• [WORK TO BE COMPLETED]:
Restate word for word the lines of the data below, from the first through the one that has "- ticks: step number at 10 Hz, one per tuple".

(Records contained in a dataset)
-=-=-
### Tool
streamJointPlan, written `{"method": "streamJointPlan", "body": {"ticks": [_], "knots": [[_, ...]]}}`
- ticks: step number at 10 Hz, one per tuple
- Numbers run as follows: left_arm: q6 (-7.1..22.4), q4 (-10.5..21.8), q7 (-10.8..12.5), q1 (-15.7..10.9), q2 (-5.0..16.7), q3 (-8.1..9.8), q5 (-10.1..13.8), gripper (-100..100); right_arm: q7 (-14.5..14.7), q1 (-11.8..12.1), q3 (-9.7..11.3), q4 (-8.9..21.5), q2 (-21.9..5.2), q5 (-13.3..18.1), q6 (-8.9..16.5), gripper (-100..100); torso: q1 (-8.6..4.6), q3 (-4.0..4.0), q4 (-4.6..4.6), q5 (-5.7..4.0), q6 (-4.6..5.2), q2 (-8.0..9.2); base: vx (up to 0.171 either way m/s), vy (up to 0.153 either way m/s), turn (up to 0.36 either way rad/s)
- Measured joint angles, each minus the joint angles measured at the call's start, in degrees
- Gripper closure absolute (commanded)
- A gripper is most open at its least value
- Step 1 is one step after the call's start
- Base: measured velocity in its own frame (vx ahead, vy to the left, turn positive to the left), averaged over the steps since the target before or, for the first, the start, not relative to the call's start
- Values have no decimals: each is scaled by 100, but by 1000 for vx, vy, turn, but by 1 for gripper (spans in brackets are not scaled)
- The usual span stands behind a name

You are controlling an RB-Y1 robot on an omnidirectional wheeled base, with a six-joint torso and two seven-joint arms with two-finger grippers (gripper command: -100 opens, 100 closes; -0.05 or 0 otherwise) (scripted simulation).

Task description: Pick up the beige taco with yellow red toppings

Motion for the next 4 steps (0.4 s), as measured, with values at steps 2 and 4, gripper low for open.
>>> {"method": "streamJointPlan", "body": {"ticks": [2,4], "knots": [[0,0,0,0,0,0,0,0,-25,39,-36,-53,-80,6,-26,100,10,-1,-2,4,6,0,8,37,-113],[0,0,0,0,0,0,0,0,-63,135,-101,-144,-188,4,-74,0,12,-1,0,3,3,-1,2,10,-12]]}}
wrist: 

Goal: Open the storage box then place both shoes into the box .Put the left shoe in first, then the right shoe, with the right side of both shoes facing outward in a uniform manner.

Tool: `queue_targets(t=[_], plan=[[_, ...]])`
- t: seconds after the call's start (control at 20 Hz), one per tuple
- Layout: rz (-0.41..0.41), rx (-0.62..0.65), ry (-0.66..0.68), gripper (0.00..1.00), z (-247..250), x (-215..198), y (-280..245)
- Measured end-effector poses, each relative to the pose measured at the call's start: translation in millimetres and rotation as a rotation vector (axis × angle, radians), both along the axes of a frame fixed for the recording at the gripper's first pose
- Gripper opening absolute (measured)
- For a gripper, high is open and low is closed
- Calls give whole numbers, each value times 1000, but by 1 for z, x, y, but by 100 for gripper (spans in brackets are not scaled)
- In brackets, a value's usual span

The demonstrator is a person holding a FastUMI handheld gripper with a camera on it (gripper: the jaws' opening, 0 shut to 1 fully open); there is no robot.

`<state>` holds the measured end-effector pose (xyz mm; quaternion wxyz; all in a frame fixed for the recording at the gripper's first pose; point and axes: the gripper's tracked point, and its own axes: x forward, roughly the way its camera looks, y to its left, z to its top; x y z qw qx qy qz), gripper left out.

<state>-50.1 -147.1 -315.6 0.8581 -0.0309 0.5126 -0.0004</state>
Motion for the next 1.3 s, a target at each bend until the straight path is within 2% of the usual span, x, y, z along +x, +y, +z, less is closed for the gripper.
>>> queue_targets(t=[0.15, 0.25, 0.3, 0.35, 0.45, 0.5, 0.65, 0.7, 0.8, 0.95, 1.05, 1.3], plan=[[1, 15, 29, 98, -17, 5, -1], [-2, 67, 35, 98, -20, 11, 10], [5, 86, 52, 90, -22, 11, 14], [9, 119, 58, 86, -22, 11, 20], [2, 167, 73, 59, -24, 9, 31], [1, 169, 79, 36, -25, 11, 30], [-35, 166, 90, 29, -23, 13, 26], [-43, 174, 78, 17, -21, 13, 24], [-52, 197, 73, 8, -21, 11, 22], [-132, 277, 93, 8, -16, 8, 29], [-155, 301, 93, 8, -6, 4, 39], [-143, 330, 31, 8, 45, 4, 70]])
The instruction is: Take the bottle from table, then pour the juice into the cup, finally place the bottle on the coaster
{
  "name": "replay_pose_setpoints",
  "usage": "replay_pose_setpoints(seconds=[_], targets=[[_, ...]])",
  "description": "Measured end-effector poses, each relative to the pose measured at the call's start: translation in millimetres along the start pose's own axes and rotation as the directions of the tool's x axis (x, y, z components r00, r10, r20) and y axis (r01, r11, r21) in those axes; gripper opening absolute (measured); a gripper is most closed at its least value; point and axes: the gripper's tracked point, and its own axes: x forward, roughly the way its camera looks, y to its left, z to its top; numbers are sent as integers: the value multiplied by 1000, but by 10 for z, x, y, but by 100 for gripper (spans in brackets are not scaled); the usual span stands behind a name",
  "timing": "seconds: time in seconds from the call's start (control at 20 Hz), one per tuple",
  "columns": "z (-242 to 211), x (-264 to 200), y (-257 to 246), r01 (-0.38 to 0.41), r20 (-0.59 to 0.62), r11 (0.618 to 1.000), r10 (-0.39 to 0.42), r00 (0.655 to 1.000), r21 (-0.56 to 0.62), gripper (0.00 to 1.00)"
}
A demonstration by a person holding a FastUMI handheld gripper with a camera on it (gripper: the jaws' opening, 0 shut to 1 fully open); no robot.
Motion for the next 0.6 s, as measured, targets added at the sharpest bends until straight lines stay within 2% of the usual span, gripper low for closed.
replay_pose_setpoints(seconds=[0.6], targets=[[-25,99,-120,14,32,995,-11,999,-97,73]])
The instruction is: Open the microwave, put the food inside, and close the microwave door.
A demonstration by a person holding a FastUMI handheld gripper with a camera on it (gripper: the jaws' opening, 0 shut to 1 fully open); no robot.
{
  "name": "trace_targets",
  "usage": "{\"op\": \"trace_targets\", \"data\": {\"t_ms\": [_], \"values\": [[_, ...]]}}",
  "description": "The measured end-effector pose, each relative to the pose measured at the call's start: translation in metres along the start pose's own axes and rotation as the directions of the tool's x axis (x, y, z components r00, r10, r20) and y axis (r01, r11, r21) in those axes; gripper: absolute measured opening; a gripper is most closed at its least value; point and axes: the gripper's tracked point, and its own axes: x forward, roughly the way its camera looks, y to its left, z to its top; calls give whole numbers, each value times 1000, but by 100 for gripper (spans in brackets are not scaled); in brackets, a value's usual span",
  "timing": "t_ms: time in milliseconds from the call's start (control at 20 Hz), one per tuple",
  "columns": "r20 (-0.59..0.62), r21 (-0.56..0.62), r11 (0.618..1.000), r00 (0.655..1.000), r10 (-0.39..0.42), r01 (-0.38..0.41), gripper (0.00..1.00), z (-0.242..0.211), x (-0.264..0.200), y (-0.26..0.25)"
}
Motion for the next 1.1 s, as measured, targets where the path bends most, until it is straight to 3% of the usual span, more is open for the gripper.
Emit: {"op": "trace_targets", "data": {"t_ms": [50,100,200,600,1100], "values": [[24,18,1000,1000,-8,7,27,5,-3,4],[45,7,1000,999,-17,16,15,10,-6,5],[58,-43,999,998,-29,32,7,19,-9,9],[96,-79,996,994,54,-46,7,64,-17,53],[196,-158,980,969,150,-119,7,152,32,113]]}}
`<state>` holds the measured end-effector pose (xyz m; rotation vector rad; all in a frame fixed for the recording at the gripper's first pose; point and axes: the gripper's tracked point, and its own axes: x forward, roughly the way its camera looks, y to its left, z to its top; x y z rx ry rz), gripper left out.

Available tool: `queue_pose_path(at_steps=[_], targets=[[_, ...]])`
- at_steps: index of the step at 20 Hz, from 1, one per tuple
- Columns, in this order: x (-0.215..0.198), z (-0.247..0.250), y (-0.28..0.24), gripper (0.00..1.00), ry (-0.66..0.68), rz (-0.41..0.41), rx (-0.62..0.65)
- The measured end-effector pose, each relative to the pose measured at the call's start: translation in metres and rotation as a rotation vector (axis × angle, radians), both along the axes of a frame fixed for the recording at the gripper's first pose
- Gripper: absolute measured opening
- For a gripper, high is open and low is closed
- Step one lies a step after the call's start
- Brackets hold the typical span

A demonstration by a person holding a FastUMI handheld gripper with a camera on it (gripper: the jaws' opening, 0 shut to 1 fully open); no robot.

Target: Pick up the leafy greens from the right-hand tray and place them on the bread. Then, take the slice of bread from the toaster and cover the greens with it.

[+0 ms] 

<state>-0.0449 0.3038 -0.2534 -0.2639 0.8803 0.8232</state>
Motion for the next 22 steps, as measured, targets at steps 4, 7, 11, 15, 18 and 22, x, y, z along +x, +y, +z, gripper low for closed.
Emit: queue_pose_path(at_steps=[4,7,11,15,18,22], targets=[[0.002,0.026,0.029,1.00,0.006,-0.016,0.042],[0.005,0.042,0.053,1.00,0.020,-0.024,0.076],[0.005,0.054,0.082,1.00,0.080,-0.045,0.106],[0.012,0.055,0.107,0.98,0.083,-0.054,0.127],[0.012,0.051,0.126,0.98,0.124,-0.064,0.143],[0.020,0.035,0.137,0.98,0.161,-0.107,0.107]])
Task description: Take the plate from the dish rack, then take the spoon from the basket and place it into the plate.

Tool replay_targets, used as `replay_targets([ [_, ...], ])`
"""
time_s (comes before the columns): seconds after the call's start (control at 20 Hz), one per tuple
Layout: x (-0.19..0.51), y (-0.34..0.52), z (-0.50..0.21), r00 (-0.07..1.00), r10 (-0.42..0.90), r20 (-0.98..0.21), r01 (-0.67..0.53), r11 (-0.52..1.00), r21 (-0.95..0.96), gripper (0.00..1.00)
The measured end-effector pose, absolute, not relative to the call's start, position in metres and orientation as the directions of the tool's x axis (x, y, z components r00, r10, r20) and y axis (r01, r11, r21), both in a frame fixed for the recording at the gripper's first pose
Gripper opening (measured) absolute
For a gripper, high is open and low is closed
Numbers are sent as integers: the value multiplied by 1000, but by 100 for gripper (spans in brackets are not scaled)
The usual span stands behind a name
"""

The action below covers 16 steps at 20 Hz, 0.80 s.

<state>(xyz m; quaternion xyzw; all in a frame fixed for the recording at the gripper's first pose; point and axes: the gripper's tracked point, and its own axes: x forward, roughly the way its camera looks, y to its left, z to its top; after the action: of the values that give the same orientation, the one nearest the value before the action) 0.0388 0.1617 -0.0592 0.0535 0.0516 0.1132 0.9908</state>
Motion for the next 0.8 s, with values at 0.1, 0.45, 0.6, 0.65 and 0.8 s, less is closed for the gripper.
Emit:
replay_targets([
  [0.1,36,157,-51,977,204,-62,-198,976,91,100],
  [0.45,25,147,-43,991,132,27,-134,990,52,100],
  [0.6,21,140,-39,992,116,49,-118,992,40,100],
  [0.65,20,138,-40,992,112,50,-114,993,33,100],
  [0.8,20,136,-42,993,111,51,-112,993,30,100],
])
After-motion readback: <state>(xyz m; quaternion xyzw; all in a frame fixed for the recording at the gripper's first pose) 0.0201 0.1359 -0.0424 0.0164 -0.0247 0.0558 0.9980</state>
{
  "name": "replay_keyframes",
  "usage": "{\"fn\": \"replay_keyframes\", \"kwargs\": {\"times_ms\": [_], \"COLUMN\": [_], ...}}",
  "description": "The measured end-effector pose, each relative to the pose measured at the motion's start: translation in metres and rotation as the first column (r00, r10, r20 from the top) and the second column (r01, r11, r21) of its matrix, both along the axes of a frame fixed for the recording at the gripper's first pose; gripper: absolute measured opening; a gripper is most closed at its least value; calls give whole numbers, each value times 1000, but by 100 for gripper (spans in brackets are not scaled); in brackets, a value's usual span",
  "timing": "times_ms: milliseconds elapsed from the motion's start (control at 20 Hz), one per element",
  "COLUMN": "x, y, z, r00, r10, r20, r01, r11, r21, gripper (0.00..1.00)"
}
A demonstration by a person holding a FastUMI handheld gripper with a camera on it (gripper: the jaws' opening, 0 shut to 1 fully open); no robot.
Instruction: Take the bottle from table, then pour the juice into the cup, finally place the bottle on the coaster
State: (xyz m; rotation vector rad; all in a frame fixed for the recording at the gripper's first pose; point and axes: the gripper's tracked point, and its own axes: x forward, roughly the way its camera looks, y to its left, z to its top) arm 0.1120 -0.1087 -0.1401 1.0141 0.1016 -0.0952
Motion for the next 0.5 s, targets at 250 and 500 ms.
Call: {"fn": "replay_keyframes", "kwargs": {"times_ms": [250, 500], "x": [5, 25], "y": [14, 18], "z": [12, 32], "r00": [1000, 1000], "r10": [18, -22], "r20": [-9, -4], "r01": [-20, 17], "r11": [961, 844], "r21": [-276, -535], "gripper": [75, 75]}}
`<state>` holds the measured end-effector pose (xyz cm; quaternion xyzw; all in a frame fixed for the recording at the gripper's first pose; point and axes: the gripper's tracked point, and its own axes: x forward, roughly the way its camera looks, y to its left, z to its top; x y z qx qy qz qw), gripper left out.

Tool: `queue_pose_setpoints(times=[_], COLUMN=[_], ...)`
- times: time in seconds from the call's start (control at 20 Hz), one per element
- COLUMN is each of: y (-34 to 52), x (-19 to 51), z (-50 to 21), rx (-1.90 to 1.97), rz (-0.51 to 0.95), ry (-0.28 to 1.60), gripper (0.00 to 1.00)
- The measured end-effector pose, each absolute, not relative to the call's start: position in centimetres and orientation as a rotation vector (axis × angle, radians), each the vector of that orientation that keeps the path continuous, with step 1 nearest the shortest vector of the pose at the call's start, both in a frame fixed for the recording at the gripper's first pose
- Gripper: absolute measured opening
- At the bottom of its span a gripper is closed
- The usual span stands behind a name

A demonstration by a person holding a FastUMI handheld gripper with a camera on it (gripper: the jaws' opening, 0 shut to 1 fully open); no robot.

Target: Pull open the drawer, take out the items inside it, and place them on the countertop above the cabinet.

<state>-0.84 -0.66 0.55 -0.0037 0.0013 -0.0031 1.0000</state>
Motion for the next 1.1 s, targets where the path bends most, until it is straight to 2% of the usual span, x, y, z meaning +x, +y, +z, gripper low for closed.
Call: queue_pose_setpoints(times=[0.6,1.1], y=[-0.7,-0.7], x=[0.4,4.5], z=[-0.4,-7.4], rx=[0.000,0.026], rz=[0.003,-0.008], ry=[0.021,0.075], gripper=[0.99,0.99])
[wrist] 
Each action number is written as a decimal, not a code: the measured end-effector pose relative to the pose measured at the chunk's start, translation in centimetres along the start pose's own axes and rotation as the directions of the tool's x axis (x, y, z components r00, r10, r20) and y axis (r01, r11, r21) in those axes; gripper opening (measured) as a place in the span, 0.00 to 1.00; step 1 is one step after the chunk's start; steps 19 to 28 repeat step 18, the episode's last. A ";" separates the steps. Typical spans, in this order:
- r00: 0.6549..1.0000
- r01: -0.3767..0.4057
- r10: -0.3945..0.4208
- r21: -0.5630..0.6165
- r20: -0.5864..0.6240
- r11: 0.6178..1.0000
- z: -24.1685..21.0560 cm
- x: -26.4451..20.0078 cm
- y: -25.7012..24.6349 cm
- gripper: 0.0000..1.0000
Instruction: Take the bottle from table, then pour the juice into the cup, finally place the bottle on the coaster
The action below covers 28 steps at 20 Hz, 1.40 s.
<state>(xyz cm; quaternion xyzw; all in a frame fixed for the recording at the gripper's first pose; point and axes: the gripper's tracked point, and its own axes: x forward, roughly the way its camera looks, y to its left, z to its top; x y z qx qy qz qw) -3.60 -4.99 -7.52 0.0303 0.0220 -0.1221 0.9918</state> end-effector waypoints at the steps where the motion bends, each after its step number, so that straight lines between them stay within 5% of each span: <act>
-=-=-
• [COMPLETED EXERCISE]:
### Tool
streamJointPlan, written `{"method": "streamJointPlan", "body": {"ticks": [_], "knots": [[_, ...]]}}`
- ticks: step number at 10 Hz, one per tuple

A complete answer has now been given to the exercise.